WHAT TO WORK ON
Exactly as written, print every line of the listing below and omit its pictures.

SUPPLIED ENTRIES
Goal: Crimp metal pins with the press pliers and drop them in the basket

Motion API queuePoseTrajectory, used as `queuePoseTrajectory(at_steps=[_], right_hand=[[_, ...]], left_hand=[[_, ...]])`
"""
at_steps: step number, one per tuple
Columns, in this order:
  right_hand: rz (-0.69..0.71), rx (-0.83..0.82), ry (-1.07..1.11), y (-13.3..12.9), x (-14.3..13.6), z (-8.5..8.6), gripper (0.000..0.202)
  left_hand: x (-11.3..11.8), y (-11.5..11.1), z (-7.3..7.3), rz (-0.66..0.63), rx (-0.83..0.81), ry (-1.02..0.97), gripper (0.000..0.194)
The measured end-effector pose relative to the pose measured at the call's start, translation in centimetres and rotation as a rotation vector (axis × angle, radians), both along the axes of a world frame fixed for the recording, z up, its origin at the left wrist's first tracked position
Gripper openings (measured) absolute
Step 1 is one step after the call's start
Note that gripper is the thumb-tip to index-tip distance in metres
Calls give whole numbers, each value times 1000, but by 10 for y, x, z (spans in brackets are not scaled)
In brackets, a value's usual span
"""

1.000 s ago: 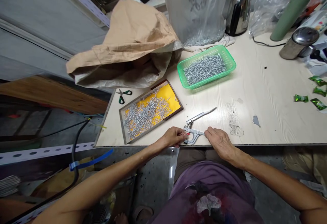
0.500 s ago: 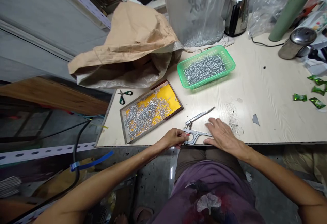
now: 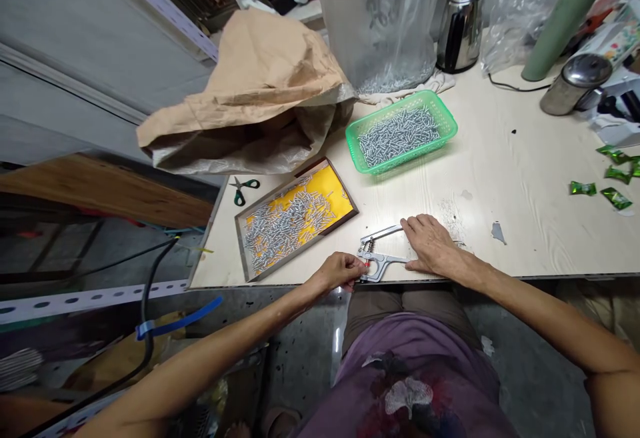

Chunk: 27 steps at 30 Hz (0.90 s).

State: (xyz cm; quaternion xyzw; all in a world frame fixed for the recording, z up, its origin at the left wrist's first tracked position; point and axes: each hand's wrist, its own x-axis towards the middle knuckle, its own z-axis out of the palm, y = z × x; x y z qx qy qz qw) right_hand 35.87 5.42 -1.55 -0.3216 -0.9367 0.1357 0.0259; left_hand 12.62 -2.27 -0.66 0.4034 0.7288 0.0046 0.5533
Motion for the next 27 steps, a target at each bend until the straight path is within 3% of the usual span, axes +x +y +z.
queuePoseTrajectory(at_steps=[2,5,8,11,13,17,21,25,27], right_hand=[[3,-2,12,-4,0,4,57],[7,-7,25,-10,0,5,40],[-20,-1,22,-15,-1,2,50],[-63,18,19,-18,0,-1,73],[-92,35,-2,-19,2,0,77],[-97,36,-13,-21,5,4,56],[-127,24,21,-20,5,2,39],[-95,5,21,-15,1,-7,2],[-74,-6,35,-13,-2,-12,13]], left_hand=[[4,-4,4,-133,149,149,22],[16,-6,7,-411,562,364,14],[32,5,1,-690,818,368,29],[42,24,-9,-875,908,277,54],[43,33,-13,-930,916,242,62],[45,41,-13,-956,901,203,62],[51,44,-11,-976,849,199,43],[54,49,-13,-981,818,226,15],[54,51,-15,-974,815,231,21]])
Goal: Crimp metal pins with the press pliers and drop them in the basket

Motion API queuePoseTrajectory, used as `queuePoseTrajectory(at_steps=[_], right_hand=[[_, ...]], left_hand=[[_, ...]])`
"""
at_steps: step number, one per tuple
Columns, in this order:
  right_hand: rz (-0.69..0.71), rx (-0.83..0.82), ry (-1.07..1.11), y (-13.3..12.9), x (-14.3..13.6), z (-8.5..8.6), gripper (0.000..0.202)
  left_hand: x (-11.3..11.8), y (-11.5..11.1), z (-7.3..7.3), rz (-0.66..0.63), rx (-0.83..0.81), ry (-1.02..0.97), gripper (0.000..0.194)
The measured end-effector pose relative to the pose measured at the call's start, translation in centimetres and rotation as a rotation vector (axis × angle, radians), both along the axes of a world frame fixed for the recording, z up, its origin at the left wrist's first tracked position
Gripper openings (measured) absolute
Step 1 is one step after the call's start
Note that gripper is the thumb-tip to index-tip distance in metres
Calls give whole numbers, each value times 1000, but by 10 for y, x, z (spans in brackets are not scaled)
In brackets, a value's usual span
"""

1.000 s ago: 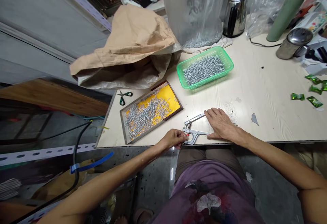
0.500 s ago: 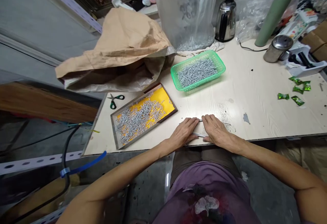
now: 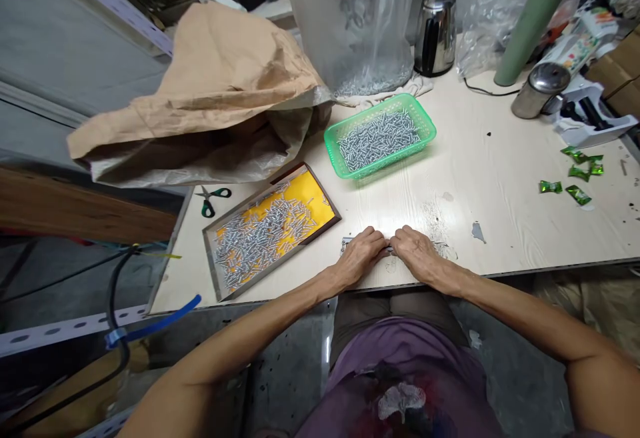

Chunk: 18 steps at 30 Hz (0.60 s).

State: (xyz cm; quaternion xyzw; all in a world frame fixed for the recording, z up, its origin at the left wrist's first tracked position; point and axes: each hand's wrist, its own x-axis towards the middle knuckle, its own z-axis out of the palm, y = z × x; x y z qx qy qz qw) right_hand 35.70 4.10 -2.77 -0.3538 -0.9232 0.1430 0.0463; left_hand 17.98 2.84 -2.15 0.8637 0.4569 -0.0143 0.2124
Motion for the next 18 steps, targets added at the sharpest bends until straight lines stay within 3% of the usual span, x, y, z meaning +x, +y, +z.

SOLUTION TO THIS EXERCISE
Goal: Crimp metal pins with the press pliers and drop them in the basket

Motion API queuePoseTrajectory, used as `queuePoseTrajectory(at_steps=[_], right_hand=[[_, ...]], left_hand=[[_, ...]])`
"""
at_steps: step number, one per tuple
Columns, in this order:
  right_hand: rz (-0.69..0.71), rx (-0.83..0.82), ry (-1.07..1.11), y (-13.3..12.9), x (-14.3..13.6), z (-8.5..8.6), gripper (0.000..0.202)
  left_hand: x (-11.3..11.8), y (-11.5..11.1), z (-7.3..7.3), rz (-0.66..0.63), rx (-0.83..0.81), ry (-1.02..0.97), gripper (0.000..0.194)
The measured end-effector pose relative to the pose measured at the call's start, translation in centimetres and rotation as a rotation vector (axis × angle, radians), both along the axes of a world frame fixed for the recording, z up, its origin at the left wrist's first tracked position
Gripper openings (measured) absolute
Step 1 is one step after the call's start
Note that gripper is the thumb-tip to index-tip distance in metres
Calls give whole numbers, each value times 1000, but by 10 for y, x, z (spans in brackets are not scaled)
In brackets, a value's usual span
"""

1.000 s ago: 
0.500 s ago: 
now: 

Chunk: 27 steps at 30 Hz (0.90 s).

State: (xyz cm; quaternion xyzw; all in a world frame fixed for the recording, z up, its origin at the left wrist's first tracked position; point and axes: each hand's wrist, its own x-axis towards the middle knuckle, its own z-axis out of the palm, y = z × x; x y z qx qy qz qw) right_hand 35.87 5.42 -1.55 -0.3216 -0.9367 0.1357 0.0259; left_hand 12.62 -2.27 -0.66 0.4034 0.7288 0.0046 0.5533
Motion for the next 27 steps, a target at each bend until the straight path is within 3% of the usual span, axes +x +y +z.
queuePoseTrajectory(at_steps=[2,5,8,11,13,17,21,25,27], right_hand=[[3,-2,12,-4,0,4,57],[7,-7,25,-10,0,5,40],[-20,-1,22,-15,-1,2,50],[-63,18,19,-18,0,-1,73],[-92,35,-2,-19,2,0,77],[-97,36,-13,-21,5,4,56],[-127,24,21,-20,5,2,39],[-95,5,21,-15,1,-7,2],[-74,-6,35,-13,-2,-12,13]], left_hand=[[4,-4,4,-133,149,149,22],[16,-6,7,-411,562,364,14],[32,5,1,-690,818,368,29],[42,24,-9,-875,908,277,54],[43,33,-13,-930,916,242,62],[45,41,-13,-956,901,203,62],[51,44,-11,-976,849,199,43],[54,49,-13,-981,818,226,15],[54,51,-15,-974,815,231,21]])
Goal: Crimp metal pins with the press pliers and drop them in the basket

Motion API queuePoseTrajectory, used as `queuePoseTrajectory(at_steps=[_], right_hand=[[_, ...]], left_hand=[[_, ...]])`
"""
at_steps: step number, one per tuple
Columns, in this order:
  right_hand: rz (-0.69..0.71), rx (-0.83..0.82), ry (-1.07..1.11), y (-13.3..12.9), x (-14.3..13.6), z (-8.5..8.6), gripper (0.000..0.202)
  left_hand: x (-11.3..11.8), y (-11.5..11.1), z (-7.3..7.3), rz (-0.66..0.63), rx (-0.83..0.81), ry (-1.02..0.97), gripper (0.000..0.194)
The measured end-effector pose relative to the pose measured at the call's start, translation in centimetres and rotation as a rotation vector (axis × angle, radians), both along the axes of a world frame fixed for the recording, z up, its origin at the left wrist's first tracked position
Gripper openings (measured) absolute
Step 1 is one step after the call's start
Note that gripper is the thumb-tip to index-tip distance in metres
Calls give whole numbers, each value times 1000, but by 10 for y, x, z (spans in brackets are not scaled)
In brackets, a value's usual span
"""

1.000 s ago: 
0.500 s ago: 
now: 

Chunk: 18 steps at 30 Hz (0.60 s).

State: (xyz cm; quaternion xyzw; all in a world frame fixed for the recording, z up, its origin at the left wrist's first tracked position; point and axes: each hand's wrist, its own x-axis towards the middle knuckle, its own z-axis out of the palm, y = z × x; x y z qx qy qz qw) right_hand 35.70 4.10 -2.77 -0.3538 -0.9232 0.1430 0.0463; left_hand 17.98 2.84 -2.15 0.8637 0.4569 -0.0143 0.2124
Motion for the next 18 steps, targets added at the sharpest bends until straight lines stay within 3% of the usual span, x, y, z meaning +x, +y, +z.

That completes the output for this exercise.